Vickie, caught up in this implanted vision,
circled the Flower of Ireland--the beauty of it making her spirits
a bit manic, as though she was next in line to receive a healing
from the Lord. She wondered idly if perhaps the Mulroney Specials,
combined with the Schnapps and the champagne were helping along
this beneficial feeling. She was marveling once again at the softly
flowing image of Our Lady when suddenly the image spoke.
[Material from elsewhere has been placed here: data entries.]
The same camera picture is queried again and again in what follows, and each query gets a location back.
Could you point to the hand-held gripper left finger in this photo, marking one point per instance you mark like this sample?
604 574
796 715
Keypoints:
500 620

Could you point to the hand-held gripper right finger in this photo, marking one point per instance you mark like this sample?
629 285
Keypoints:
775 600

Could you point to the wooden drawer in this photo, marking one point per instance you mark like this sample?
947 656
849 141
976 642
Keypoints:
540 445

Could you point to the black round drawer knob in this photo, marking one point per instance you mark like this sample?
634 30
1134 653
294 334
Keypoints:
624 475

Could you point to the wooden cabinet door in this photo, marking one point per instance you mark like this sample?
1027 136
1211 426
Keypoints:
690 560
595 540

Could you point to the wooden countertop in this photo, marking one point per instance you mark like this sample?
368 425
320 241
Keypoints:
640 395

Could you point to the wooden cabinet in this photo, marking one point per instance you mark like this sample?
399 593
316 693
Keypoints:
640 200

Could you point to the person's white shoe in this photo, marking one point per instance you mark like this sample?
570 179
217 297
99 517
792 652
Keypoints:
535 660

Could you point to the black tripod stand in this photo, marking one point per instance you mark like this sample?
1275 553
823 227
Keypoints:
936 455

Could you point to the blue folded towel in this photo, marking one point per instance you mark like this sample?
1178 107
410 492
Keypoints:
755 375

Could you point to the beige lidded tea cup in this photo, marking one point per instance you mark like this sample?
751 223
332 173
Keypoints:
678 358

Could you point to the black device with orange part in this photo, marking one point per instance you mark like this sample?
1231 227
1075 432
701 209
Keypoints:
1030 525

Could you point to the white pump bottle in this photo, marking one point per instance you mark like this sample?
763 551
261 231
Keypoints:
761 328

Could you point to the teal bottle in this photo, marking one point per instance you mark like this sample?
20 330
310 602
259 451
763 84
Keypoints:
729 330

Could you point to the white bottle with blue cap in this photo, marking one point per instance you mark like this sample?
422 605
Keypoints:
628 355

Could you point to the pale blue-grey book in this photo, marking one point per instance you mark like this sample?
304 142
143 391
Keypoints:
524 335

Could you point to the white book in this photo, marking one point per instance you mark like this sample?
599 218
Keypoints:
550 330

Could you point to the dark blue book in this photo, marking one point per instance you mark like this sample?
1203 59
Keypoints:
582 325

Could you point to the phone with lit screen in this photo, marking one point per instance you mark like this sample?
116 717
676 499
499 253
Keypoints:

“My Child,” it said. The voice, clear and
beautiful, conveyed a deep sense of peace to her soul.
“Did you hear that?” Vickie said. “The train
of the dress just spoke to me. I heard the Virgin Mary. She said
“My Child”.”
“I heard nothing,” Dee said, “but perhaps
your suffering has attuned you to a higher essence. I must say, I
do feel something in the room--it’s like a spiral of energy
generating a sense of love and well-being. And when I look at you,
I see a radiance in your face that wasn’t there a moment ago.”
They stood together for a moment, as each
woman sought to further intrude on that higher essence and absorb
the experience of the talking train on the Flower of Ireland, as
though the handiwork of the artist Kell would add a measure of
heavenly, superabundant life force to their souls.
“It’s going to be a small wedding,” Vickie
said. “Just me, my fiancé, my brother--and, if I’m lucky--a maid of
honor.”
“The quality of a wedding isn’t determined by
the number of people,” Dee said. “I can provide you with a complete
service. I’ll handle each detail personally. In two days, you’ll
have the wedding of your dreams.”
Vickie contemplated the notion of trusting
somebody she’d just met for something as important as the wedding,
but she realized the truth--she hadn’t the energy to plan lunch,
let alone a wedding.
“I want you to plan everything,” Vickie said.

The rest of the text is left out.